** Task to complete **
Output the data below line for line, exactly, up to and including the line where "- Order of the" appears.

** Dataset records **

>>

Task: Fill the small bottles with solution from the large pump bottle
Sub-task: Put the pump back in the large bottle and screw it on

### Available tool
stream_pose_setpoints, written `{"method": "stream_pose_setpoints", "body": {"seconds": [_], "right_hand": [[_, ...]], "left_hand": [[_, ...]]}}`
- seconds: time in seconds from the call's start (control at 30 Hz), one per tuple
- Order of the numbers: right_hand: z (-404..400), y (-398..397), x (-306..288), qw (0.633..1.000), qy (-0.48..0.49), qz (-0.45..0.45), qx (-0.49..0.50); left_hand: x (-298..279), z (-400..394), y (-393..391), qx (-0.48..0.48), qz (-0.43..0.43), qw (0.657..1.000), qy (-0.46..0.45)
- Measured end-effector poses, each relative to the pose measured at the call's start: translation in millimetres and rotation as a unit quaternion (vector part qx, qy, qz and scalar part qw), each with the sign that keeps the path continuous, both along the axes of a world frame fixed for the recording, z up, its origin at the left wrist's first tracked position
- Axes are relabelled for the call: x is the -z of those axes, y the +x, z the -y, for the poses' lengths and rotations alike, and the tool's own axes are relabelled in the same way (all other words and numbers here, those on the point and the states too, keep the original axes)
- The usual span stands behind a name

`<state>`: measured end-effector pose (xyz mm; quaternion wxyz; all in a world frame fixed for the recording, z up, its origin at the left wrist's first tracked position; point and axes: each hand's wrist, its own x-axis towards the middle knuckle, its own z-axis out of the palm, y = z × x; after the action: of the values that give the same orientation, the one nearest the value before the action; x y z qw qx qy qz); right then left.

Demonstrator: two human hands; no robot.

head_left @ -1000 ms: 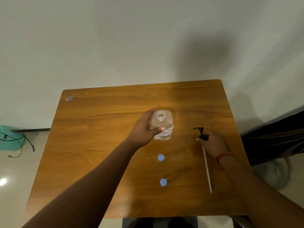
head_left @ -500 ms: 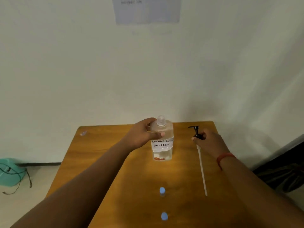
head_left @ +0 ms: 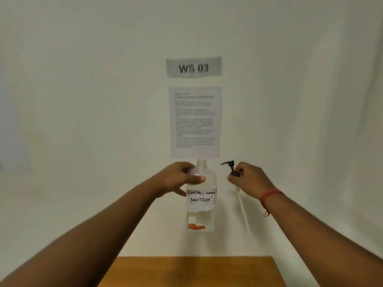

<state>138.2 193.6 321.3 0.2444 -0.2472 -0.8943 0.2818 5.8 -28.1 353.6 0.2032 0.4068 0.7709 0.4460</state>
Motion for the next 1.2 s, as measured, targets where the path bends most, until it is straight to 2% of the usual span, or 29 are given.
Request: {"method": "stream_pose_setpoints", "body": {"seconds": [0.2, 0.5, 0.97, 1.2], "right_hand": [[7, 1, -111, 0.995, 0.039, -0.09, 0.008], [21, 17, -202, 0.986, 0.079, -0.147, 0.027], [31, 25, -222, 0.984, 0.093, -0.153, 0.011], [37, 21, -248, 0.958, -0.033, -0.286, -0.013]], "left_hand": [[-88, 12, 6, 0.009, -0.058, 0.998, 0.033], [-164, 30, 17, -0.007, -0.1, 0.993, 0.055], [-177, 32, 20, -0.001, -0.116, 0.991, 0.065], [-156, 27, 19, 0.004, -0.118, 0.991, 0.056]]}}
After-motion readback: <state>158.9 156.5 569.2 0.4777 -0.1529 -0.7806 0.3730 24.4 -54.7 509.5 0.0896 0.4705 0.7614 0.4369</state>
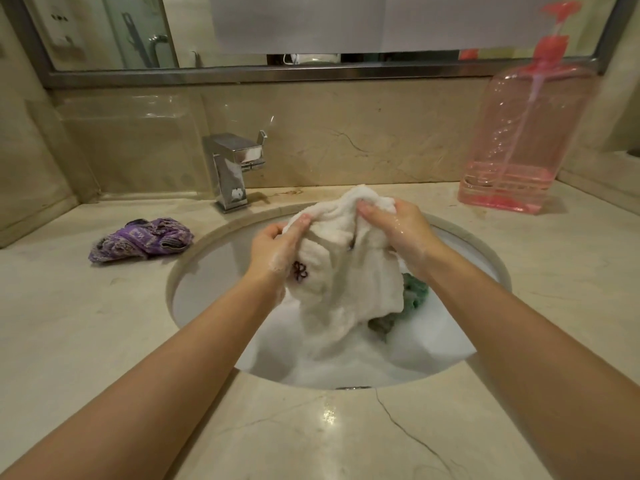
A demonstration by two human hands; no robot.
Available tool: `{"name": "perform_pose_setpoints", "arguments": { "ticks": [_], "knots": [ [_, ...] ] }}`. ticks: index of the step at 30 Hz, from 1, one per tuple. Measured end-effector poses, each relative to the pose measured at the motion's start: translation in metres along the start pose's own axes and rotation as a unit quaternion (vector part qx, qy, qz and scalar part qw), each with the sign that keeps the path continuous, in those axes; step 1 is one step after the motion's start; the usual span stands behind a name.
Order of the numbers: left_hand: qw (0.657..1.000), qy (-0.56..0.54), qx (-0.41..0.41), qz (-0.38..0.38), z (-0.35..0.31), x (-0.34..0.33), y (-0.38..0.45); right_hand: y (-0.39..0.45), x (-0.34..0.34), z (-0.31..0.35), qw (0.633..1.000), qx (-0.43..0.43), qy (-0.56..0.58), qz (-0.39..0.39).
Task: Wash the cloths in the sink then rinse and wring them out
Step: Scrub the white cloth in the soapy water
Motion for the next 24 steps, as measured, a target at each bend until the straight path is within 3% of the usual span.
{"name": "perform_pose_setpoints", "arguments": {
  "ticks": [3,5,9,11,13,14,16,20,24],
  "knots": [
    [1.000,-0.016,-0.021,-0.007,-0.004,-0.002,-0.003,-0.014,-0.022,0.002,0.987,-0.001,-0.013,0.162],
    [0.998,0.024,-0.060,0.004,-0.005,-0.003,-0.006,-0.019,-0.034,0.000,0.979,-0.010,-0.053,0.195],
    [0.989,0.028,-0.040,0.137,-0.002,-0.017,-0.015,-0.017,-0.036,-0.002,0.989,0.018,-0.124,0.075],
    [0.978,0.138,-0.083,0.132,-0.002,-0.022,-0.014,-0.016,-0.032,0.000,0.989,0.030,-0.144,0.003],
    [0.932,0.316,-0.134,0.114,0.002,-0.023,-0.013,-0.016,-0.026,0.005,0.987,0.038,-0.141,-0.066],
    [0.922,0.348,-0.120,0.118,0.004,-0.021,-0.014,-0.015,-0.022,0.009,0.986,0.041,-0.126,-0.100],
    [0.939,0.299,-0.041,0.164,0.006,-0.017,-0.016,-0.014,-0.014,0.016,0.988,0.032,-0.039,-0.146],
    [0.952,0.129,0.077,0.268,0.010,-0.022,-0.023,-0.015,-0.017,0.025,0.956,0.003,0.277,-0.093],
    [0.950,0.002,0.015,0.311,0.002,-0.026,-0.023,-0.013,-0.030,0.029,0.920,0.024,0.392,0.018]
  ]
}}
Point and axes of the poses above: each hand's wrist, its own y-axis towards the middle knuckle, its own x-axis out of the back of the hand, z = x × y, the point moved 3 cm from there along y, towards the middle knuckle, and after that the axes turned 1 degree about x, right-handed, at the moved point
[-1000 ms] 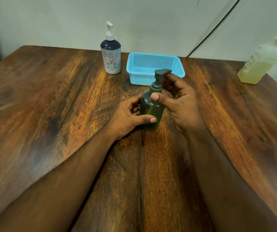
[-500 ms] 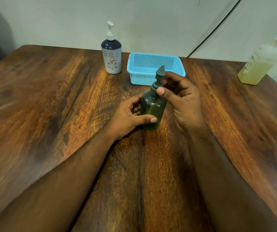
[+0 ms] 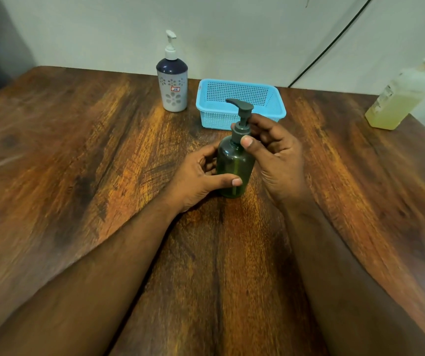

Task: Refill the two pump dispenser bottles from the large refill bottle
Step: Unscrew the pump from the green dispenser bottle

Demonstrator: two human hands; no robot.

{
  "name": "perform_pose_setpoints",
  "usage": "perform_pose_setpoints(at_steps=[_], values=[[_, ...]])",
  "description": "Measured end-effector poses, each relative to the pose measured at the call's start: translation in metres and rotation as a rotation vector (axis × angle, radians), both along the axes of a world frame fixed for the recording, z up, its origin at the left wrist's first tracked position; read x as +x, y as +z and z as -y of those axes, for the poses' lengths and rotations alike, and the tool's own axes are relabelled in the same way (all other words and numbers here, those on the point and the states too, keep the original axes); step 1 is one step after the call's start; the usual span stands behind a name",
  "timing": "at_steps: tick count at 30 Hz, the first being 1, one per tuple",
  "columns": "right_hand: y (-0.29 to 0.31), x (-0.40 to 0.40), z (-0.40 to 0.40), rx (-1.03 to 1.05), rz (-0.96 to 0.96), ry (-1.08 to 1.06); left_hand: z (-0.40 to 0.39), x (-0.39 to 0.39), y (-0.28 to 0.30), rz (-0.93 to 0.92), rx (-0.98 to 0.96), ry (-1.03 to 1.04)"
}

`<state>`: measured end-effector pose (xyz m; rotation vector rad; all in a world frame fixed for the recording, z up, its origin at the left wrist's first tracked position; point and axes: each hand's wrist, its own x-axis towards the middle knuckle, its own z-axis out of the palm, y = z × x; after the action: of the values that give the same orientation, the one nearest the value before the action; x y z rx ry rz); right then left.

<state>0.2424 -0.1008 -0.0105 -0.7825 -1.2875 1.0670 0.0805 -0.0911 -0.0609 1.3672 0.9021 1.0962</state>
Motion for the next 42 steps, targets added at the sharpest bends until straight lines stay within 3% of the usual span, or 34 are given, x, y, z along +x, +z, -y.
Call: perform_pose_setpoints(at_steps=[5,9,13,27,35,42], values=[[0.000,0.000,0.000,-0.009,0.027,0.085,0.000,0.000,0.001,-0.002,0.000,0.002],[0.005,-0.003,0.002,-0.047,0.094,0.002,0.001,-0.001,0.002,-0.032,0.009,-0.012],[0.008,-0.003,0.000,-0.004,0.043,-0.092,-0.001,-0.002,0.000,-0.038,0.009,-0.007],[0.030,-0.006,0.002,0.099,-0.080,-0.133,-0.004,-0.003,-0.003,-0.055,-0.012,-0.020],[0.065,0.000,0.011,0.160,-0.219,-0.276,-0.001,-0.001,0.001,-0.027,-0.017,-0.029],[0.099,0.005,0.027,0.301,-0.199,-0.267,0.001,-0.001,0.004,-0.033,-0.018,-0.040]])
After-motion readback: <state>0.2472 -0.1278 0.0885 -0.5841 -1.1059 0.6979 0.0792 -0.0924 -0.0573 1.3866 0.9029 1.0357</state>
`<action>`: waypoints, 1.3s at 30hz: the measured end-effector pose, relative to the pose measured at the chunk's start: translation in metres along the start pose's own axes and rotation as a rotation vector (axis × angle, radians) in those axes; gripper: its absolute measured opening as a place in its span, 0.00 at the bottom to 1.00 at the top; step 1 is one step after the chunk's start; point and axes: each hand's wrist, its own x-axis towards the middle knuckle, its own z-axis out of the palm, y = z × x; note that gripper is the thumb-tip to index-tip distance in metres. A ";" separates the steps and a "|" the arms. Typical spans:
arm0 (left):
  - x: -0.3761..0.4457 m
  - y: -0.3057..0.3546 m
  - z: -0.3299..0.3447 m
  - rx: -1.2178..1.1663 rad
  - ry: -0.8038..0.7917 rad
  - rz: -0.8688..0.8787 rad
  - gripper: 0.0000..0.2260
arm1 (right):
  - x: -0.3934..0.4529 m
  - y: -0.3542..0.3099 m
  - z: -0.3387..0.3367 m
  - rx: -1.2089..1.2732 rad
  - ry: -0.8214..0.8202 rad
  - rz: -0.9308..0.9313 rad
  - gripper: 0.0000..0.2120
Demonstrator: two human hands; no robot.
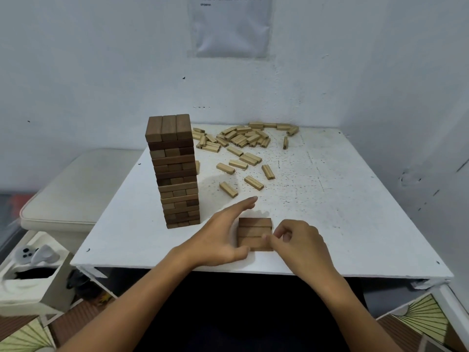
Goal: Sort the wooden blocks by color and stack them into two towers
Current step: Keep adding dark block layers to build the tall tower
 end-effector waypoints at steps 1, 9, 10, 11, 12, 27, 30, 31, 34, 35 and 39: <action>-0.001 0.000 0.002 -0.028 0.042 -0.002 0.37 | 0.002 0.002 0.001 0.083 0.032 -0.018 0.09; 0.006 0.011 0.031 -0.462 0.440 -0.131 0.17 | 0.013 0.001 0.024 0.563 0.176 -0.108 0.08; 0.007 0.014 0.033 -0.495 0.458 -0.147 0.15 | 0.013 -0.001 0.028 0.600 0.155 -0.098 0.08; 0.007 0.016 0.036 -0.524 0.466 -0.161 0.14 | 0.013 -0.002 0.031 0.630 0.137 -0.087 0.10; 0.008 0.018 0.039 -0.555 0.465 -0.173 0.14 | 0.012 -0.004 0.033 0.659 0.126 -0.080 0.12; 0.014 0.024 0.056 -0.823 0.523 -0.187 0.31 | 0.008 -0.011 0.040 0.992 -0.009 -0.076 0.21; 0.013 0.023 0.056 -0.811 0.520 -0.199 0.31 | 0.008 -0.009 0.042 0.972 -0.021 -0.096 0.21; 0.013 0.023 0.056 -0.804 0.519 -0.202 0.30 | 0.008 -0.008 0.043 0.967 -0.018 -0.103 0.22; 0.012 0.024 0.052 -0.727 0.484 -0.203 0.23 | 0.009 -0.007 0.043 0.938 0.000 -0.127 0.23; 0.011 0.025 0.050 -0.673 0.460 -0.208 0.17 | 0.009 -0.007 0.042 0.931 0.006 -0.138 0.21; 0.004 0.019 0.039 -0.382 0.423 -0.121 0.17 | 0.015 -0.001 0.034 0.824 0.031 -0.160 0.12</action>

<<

** Task response **
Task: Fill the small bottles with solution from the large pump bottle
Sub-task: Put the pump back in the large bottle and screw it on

### Available tool
stream_pose_setpoints, written `{"method": "stream_pose_setpoints", "body": {"seconds": [_], "right_hand": [[_, ...]], "left_hand": [[_, ...]]}}`
- seconds: time in seconds from the call's start (control at 30 Hz), one per tuple
- Order of the numbers: right_hand: z (-404..400), y (-398..397), x (-306..288), qw (0.633..1.000), qy (-0.48..0.49), qz (-0.45..0.45), qx (-0.49..0.50); left_hand: x (-298..279), z (-400..394), y (-393..391), qx (-0.48..0.48), qz (-0.43..0.43), qw (0.657..1.000), qy (-0.46..0.45)

That finishes the answer to the exercise.